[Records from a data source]
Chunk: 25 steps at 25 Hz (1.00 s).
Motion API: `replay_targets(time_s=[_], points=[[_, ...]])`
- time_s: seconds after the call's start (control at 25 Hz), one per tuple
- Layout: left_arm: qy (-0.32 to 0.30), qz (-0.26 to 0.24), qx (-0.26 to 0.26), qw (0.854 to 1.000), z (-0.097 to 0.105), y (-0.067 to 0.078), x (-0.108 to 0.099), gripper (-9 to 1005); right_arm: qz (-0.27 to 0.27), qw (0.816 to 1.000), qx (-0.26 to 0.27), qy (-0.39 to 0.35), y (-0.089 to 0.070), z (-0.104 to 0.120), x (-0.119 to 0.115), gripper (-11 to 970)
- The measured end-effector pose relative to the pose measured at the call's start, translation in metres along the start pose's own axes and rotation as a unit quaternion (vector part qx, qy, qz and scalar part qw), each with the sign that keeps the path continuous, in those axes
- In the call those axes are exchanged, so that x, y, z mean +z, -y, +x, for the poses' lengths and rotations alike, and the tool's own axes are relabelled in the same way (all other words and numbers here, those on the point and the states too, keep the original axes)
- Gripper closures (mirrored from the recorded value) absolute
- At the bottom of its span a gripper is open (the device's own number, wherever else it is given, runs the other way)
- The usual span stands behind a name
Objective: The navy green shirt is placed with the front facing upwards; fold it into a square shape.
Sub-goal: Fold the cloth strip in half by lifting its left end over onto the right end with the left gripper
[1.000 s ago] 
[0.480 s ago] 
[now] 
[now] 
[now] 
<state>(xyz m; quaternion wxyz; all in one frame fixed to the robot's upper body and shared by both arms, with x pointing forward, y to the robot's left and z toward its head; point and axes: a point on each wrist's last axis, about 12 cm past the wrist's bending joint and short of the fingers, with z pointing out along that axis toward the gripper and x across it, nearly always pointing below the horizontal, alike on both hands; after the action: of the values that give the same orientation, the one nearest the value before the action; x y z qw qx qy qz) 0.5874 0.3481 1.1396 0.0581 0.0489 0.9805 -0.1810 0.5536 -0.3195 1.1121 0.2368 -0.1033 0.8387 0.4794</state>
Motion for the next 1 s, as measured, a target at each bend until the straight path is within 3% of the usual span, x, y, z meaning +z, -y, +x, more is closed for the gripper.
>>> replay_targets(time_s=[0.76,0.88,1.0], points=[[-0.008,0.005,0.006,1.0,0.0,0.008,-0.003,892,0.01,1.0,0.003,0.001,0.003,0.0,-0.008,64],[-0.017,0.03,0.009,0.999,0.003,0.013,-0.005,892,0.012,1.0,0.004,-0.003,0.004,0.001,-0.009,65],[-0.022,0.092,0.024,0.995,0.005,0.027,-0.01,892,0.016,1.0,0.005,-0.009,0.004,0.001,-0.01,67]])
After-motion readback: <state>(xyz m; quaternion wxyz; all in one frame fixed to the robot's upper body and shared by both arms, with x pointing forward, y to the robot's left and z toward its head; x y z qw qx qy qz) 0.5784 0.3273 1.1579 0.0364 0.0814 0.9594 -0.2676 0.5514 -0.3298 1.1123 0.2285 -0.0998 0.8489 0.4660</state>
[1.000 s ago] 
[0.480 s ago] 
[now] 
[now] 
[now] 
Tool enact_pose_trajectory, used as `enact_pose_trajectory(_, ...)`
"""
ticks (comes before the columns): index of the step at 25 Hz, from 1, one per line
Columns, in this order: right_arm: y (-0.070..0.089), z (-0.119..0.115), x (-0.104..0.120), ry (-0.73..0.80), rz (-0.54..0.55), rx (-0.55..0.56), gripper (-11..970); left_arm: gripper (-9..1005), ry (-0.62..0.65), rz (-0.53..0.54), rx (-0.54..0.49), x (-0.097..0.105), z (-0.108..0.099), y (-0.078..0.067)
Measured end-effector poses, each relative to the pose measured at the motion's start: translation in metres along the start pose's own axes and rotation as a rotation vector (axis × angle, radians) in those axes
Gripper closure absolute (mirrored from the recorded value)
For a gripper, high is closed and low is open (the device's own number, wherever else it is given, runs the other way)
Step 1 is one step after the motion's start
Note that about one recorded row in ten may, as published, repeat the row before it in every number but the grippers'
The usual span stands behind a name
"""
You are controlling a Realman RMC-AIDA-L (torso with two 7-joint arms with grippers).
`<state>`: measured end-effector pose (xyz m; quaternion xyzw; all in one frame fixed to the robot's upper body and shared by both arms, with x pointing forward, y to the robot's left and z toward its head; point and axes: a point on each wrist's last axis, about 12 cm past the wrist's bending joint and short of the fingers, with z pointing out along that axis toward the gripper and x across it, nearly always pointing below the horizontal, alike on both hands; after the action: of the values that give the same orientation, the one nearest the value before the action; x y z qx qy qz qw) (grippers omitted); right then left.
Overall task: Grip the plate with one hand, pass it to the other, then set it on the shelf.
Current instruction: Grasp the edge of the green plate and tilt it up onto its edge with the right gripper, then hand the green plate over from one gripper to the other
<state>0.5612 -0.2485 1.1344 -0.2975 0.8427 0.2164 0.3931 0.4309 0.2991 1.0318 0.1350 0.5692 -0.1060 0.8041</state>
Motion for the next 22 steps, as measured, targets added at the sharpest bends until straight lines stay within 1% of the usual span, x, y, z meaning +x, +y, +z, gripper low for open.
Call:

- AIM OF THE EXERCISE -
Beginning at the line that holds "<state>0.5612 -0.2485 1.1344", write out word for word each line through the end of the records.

- YOUR SOLUTION -
<state>0.5612 -0.2485 1.1344 -0.2975 0.8427 0.2164 0.3931 0.4309 0.2991 1.0318 0.1350 0.5692 -0.1060 0.8041</state>
Motion for the next 22 steps, as measured, targets added at the sharpest bends until straight lines stay within 1% of the usual span, x, y, z meaning +x, +y, +z, gripper low for open.
Call:

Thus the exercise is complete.